> Work item: For each record below, output its text exactly and skip any picture.

(Beginning of Data)

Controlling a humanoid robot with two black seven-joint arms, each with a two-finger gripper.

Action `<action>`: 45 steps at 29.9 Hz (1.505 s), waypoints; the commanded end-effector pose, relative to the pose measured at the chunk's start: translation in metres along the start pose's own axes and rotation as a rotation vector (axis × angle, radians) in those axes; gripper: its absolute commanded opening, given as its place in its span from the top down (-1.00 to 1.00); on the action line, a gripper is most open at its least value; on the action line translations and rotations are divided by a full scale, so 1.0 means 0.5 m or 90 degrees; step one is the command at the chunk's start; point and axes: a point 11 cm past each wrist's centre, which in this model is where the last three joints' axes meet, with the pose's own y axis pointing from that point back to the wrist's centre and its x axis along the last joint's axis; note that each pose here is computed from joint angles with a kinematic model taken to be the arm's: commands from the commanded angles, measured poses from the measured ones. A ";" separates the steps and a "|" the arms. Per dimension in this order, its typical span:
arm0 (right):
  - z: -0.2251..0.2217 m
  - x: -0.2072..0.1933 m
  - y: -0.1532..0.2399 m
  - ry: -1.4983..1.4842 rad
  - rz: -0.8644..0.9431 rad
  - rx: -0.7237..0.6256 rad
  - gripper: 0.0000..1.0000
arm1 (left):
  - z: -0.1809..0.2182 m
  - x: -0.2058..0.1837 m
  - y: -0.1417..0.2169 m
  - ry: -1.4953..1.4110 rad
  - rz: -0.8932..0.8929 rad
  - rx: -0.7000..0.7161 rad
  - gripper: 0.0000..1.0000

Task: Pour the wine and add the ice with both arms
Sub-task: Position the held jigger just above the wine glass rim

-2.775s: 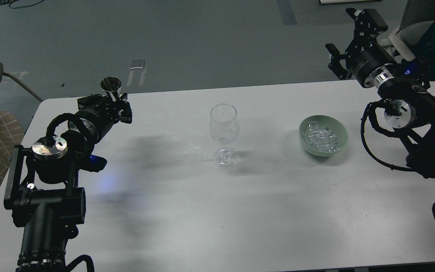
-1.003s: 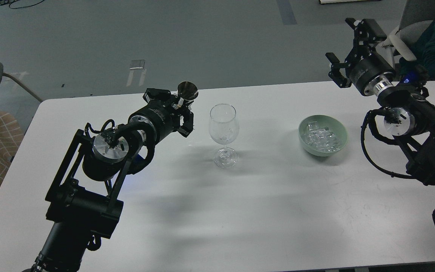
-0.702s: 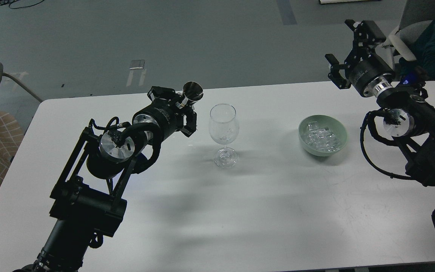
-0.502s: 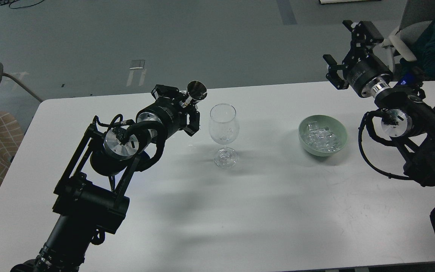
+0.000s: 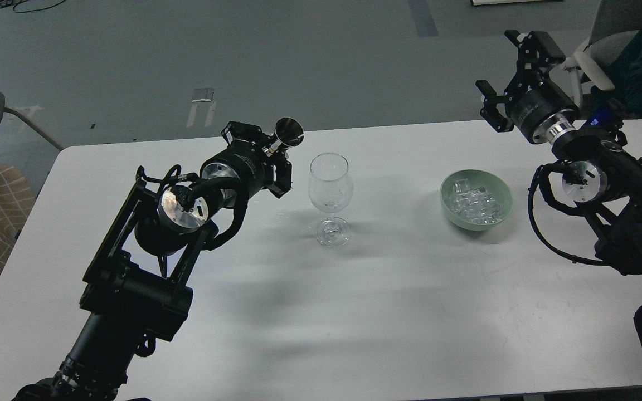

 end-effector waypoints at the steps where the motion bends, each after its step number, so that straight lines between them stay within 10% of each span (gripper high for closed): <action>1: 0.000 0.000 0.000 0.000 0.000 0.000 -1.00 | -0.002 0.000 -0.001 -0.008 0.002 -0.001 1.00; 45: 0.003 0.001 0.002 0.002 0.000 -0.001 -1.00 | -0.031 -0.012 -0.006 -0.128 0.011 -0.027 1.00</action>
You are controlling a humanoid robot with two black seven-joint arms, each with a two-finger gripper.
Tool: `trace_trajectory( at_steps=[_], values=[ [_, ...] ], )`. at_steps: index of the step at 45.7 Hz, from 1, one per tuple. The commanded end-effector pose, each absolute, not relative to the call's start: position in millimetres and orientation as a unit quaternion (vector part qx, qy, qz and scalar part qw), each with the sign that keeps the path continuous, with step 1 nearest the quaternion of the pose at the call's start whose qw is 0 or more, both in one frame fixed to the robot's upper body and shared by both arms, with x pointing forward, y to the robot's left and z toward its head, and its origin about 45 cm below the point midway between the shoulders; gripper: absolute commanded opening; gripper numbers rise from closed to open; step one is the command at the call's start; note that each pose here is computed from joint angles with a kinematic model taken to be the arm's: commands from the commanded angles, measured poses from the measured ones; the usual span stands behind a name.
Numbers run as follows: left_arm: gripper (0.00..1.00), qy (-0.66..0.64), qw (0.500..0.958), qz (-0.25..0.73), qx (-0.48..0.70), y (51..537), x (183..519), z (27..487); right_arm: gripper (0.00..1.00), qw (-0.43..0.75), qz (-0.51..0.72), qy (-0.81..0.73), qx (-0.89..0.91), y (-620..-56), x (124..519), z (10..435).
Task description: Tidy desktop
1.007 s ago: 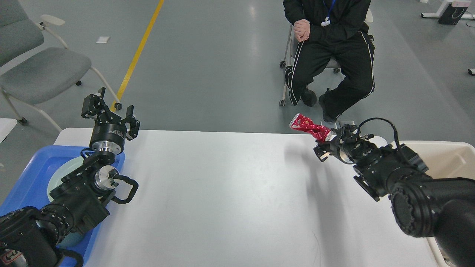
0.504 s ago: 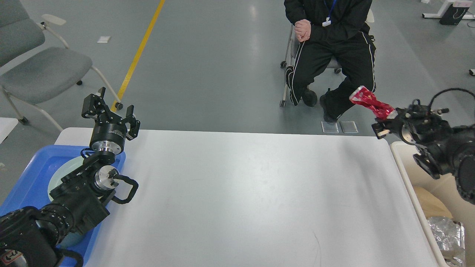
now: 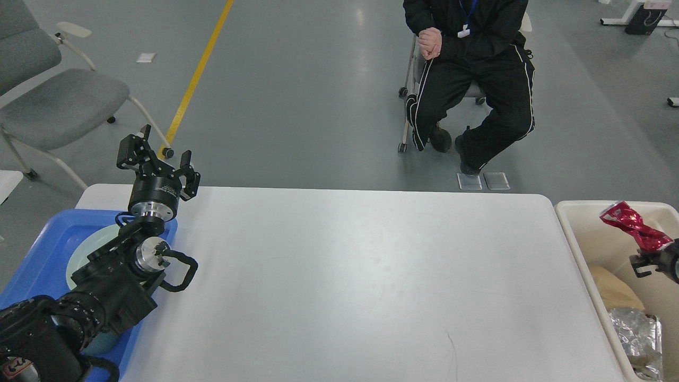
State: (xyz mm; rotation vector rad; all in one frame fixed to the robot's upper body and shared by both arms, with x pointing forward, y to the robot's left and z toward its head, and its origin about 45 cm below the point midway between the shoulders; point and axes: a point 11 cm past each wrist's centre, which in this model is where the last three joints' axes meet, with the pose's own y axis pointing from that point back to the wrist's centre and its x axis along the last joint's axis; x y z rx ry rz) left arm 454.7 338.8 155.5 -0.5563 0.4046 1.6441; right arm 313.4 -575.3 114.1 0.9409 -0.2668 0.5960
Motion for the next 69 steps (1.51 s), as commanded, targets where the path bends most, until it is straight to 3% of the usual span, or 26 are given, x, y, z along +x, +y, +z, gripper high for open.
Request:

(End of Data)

> The answer:
Controlling a humanoid robot with two black seven-joint arms, each with a two-finger gripper.

Action `<action>`: 45 steps at 29.9 Hz (1.505 s), waypoints; the commanded end-effector pose, relative to the pose measured at the chunk's start: translation in metres along the start pose's own axes and rotation as a rotation vector (axis × angle, radians) in those axes; gripper: its absolute commanded opening, given as its place in its span from the top down (-1.00 to 1.00); on the action line, a gripper is most open at its least value; on the action line translations and rotations are divided by a full scale, so 1.0 means 0.5 m or 90 degrees; step one is the command at the chunk's start; point and axes: a point 11 cm past each wrist's centre, which in this model is where the last three joints' axes meet, with the pose's own y axis pointing from that point back to the wrist's centre and its x axis along the last joint's axis; note that each pose here is computed from joint angles with a kinematic model taken to be the arm's: commands from the commanded angles, measured poses from the measured ones. A ";" separates the steps and a "|" the arms. Per dimension in this order, its typical span:
arm0 (right):
  - z: -0.2251..0.2217 m
  - x: -0.2072..0.1933 m
  - y: -0.1532..0.2399 m
  - ry: -1.4983..1.4842 rad
  - rz: -0.8644..0.9431 rad
  - rx: -0.7237..0.6256 rad
  - gripper: 0.0000..1.0000
arm1 (left):
  - z: -0.1809..0.2182 m
  - x: -0.2058..0.1837 m
  - y: -0.1417..0.2169 m
  - ry: -1.4953..1.4110 rad
  - rz: -0.8932..0.8929 rad
  - rx: -0.7000..0.7161 rad
  - gripper: 0.0000..1.0000

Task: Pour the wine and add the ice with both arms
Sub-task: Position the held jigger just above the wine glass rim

-2.775s: 
-1.003s: 
-0.702s: 
-0.502s: 
+0.000s: 

 end-effector waypoints at the steps where the motion bends, each after its step number, so that straight lines between them stay within 10% of each span (gripper high for closed): <action>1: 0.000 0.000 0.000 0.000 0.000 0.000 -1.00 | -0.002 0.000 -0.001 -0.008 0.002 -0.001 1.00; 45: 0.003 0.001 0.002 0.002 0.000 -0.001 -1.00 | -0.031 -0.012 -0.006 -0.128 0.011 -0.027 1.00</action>
You are controlling a humanoid robot with two black seven-joint arms, each with a two-finger gripper.
Tool: `trace_trajectory( at_steps=[_], values=[ [_, ...] ], )`. at_steps: index of the step at 45.7 Hz, from 1, one per tuple. The commanded end-effector pose, each absolute, not relative to the call's start: position in millimetres and orientation as a unit quaternion (vector part qx, qy, qz and scalar part qw), each with the sign that keeps the path continuous, with step 1 nearest the quaternion of the pose at the call's start whose qw is 0 or more, both in one frame fixed to the robot's upper body and shared by both arms, with x pointing forward, y to the robot's left and z toward its head, and its origin about 45 cm below the point midway between the shoulders; gripper: absolute commanded opening; gripper numbers rise from closed to open; step one is the command at the call's start; note that each pose here is computed from joint angles with a kinematic model taken to be the arm's: commands from the commanded angles, measured poses from the measured ones; the usual span stands behind a name.
Numbers run as follows: left_arm: gripper (0.00..1.00), qy (-0.66..0.64), qw (0.500..0.958), qz (-0.25..0.73), qx (-0.48..0.70), y (51..537), x (183..519), z (27..487); right_arm: gripper (0.00..1.00), qw (-0.43..0.75), qz (-0.51..0.72), qy (-0.81..0.73), qx (-0.89..0.91), y (-620..-56), x (124..519), z (10..435).
Task description: Tidy desktop
1.007 s ago: 
0.504 s ago: 
now: 
State: (xyz mm; rotation vector rad; all in one frame fixed to the robot's upper body and shared by both arms, with x pointing forward, y to the robot's left and z toward its head, and its origin about 45 cm below the point midway between the shoulders; point and axes: a point 11 cm past each wrist's centre, which in this model is where the last three joints' axes meet, with the pose's own y axis pointing from that point back to the wrist's centre and its x axis along the last joint's axis; x y z rx ry rz) left arm 454.7 338.8 155.5 -0.5563 0.4046 1.6441; right arm 313.4 -575.3 114.1 0.9409 -0.2668 0.5960
Motion for the next 69 steps (1.51 s), as commanded, targets where the path bends most, until it is straight to 3% of the usual span, or 26 are given, x, y, z along +x, +y, +z, gripper high for open.
Request:

No further output is required here.